We reviewed the current examples of IDCT with cutaneous symptoms treated with chemotherapy medications to assess the efficacy and safety of chemotherapy drugs1,5,11–30 (Table 1). We found that remission and relapse occurred in 8 out of 26 chemotherapy-treated patients reported to date.5,11,16,24,25 Among the reported cases, six of them achieved complete remission. The average follow-up period was 47 months (range: 10–114 months). Interestingly, half of the patients experienced a process of remission and subsequent relapse.20,22 Additionally, 6 out of 26 reported cases died, all of them are found to have haematological neoplasia after chemotherapy initiated.11,23 Although it has been reported that IDCT is related to malignant tumors, the carcinogenic effect of chemotherapy drugs themselves cannot be ruled out.

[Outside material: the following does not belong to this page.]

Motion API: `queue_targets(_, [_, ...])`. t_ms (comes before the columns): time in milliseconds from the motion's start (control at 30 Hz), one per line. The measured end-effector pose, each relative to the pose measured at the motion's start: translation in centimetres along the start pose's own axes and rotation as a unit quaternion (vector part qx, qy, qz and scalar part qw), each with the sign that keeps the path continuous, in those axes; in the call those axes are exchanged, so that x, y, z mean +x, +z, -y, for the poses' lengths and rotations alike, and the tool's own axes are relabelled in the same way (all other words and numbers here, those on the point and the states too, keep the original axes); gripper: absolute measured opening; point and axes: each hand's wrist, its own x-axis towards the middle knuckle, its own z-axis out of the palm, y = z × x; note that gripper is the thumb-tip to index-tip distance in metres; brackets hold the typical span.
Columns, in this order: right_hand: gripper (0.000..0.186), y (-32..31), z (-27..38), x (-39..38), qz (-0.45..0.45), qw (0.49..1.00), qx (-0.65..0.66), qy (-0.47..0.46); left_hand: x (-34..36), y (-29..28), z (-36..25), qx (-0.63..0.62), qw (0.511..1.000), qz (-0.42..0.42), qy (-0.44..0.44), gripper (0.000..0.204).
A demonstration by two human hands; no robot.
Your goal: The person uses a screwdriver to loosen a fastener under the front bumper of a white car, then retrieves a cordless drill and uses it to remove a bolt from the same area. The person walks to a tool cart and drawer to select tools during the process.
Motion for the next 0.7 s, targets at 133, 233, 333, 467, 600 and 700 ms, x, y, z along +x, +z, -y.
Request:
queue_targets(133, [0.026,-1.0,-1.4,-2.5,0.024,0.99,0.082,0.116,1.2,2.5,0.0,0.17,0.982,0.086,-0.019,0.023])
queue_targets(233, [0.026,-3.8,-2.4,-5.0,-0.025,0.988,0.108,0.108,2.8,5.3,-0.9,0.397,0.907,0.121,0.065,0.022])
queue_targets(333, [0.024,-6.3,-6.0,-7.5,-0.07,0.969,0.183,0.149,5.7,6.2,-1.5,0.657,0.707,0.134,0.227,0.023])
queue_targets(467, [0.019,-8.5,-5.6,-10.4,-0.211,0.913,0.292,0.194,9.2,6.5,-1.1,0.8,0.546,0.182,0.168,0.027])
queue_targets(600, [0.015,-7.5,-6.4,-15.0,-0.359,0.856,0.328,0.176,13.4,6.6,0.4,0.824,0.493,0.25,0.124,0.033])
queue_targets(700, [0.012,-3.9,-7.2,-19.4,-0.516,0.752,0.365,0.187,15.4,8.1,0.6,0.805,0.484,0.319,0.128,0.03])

Table 1 Reported Cases of IDCT with Cutaneous Symptoms Treated with Chemotherapy Medications

Conclusion

In conclusion, we report a case of IDCT presenting with multiple papules, markedly improving after treatment but recently recurred. At the same time, the expression of S100 changed from partially positive to positive. I believe our case has contributed to understanding IDCT and the complex adjustment mechanism of S100 expression. Additionally, after analyzing chemotherapy treated IDCT patients, we suggest a more cautious chemotherapy medication selection. Long-term follow-up is required due to the link between lymphoproliferative illness and hematological malignancies.

Ethics Statement

The patients in this manuscript have given written informed consent to publication of their case details and any accompanying images. No institutional approval is required for the publication of this case.

Author Contributions

All authors made a significant contribution to the work reported, whether that is in the conception, study design, execution, acquisition of data, analysis and interpretation, or in all these areas; took part in drafting, revising or critically reviewing the article; gave final approval of the version to be published; have agreed on the journal to which the article has been submitted; and agree to be accountable for all aspects of the work.

Funding

This work was supported by grants from the National Natural Science Foundation of China (No. 81770736).

Disclosure

The authors report no conflicts of interest in this work.